FCP-Pro: federated conformal prediction algorithm based on prototype similarity
Guorui Li, Yanhui Zhang, Ying Wang, Cong Wang. FCP-Pro: federated conformal prediction algorithm based on prototype similarity. Pattern Recognition, 2026, 172: 112514: 1-10. https://www.sciencedirect.com/science/article/abs/pii/S003132032501177X
Research on trustworthy federated learning (FL) is still in its nascent stages, which severely limits the potential for FL to be applied in high-stakes scenarios, such as medical diagnosis, financial computing, and autonomous driving. To quantify uncertainty for the federated classification task, we extend conformal prediction to the federated learning system. First, we design the prototype-based adaptive prediction set (PAPS) score function for FL to compute the integrated prototype-based non-conformity score. It utilizes prototypes as proxies to protect privacy and reduce the size of the prediction set. Subsequently, we propose the federated conformal prediction algorithm based on prototype similarity (FCP-Pro) to overcome the data non-exchangeability and improve the prediction efficiency.
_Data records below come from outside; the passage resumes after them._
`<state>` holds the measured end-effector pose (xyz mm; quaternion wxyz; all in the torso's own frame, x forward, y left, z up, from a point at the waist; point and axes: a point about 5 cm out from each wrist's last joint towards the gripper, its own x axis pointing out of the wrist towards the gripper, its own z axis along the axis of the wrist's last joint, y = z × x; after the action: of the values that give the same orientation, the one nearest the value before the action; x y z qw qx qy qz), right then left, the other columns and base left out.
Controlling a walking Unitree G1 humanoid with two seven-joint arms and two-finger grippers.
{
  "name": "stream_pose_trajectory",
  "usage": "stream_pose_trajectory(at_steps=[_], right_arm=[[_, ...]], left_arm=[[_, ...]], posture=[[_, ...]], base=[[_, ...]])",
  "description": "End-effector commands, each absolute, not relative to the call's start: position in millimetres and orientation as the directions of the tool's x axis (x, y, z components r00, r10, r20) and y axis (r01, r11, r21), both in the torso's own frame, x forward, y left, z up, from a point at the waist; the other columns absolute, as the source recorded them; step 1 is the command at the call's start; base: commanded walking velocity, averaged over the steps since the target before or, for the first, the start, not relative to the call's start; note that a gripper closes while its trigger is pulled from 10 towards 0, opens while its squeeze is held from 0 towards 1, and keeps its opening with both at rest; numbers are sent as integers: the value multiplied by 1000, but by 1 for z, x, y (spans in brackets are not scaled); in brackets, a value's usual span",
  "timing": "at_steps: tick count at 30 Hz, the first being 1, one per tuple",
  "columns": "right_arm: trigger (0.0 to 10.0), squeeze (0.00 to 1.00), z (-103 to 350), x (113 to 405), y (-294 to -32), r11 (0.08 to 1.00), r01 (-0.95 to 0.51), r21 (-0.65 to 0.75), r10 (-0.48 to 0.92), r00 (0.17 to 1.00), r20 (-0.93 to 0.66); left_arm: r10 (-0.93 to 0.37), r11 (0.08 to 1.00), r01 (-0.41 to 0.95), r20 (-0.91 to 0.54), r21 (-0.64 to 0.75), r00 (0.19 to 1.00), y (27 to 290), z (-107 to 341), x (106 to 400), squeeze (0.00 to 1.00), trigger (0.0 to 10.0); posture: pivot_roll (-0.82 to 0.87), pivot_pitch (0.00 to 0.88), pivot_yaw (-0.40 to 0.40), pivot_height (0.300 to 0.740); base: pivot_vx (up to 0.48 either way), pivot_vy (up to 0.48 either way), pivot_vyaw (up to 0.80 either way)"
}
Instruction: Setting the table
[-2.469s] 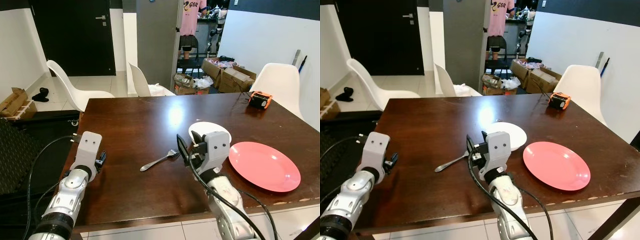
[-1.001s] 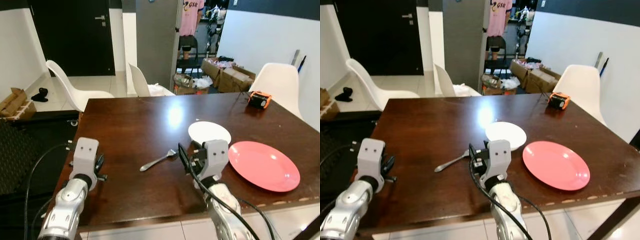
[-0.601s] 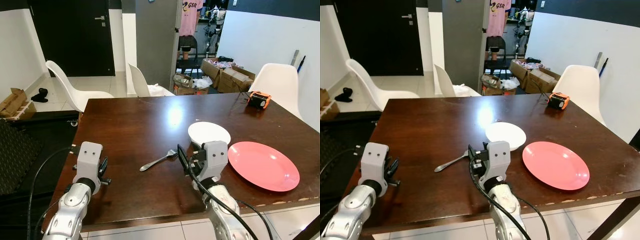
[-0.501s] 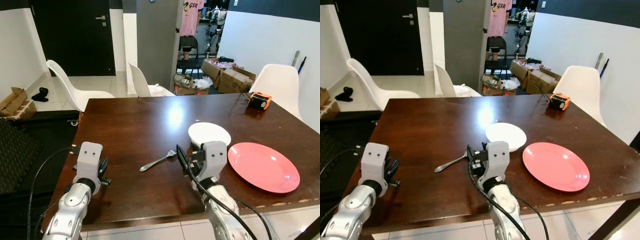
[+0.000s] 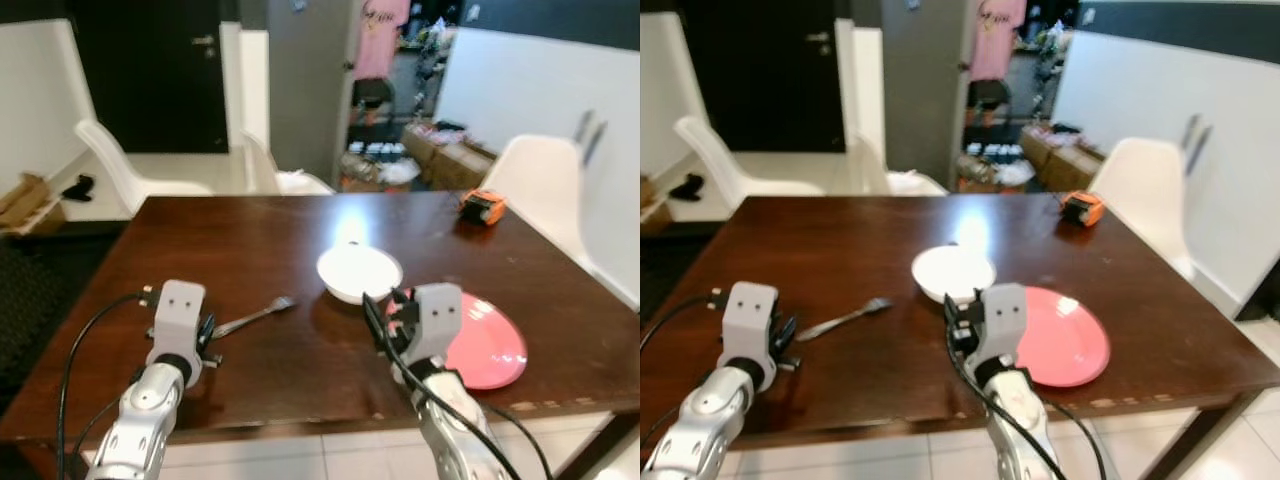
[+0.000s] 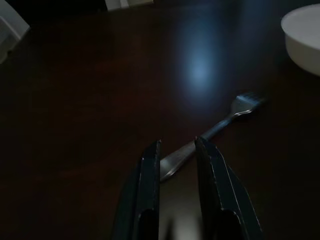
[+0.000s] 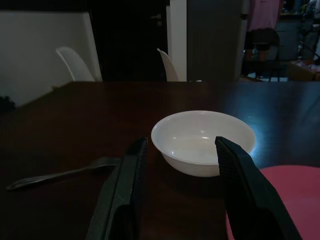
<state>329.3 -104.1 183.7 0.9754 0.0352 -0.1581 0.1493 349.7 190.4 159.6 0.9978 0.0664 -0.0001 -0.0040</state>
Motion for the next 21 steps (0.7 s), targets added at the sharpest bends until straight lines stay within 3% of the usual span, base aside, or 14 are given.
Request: stream_pose_trajectory(at_steps=[1,21], right_arm=[[10000,0,181,329,-106,953,-303,23,282,909,308],[10000,0,181,329,-106,954,-300,26,278,910,308]], left_arm=[[-2,991,8,-41,131,999,190,151,349,0,10000],[9,991,-6,-22,134,1000,192,156,352,0,10000]], posture=[[22,78,60,740],[23,83,65,740]], base=[[0,0,0],[17,0,0]])
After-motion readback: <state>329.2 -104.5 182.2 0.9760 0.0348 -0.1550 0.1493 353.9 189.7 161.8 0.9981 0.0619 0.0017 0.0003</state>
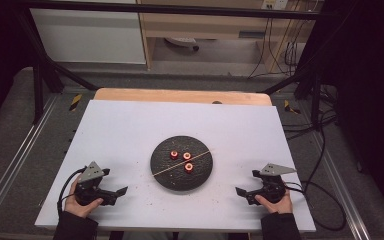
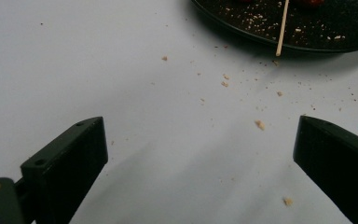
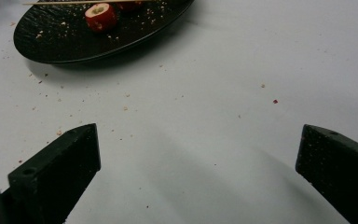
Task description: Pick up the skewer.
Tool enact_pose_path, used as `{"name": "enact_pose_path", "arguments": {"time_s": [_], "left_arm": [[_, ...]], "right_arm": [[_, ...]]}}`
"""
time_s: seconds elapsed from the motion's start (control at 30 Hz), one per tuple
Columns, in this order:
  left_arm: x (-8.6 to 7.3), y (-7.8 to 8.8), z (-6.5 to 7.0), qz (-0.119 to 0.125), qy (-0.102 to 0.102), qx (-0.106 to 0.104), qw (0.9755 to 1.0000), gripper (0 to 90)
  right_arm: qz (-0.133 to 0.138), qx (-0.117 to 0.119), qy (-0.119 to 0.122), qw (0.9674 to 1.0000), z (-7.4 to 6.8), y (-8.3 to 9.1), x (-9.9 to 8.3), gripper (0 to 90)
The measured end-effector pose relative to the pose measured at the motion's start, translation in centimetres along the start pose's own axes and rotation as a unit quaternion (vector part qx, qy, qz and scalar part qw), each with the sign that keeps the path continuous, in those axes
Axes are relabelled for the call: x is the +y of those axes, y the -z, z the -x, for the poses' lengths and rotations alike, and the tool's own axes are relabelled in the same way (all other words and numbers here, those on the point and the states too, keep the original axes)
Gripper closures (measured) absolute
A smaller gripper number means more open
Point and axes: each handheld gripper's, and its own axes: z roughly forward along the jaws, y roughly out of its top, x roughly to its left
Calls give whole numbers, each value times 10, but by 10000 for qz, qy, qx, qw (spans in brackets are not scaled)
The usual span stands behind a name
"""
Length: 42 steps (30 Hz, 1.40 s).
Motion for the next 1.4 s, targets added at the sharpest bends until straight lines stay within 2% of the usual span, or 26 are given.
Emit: {"name": "enact_pose_path", "arguments": {"time_s": [0.77,1.4], "left_arm": [[9,-1,9,-39,-71,-27,10000,28],[25,-9,22,-163,-209,-63,9996,28]], "right_arm": [[69,22,-58,10000,0,1,1,4],[72,-2,-70,9999,0,1,1,4]]}}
It simultaneously enforces label shift correction and similarity calibration adjustment to the empirical distribution of federated calibration samples. The coverage guarantee of the proposed FCP-Pro algorithm is proved theoretically. To validate the effectiveness of the FCP-Pro algorithm, extensive experiments have been conducted on the CIFAR-10, CIFAR-100, and ImageNet datasets. The experimental results demonstrate that FCP-Pro significantly outperforms other state-of-the-art federated conformal prediction algorithms in terms of both empirical coverage and efficiency.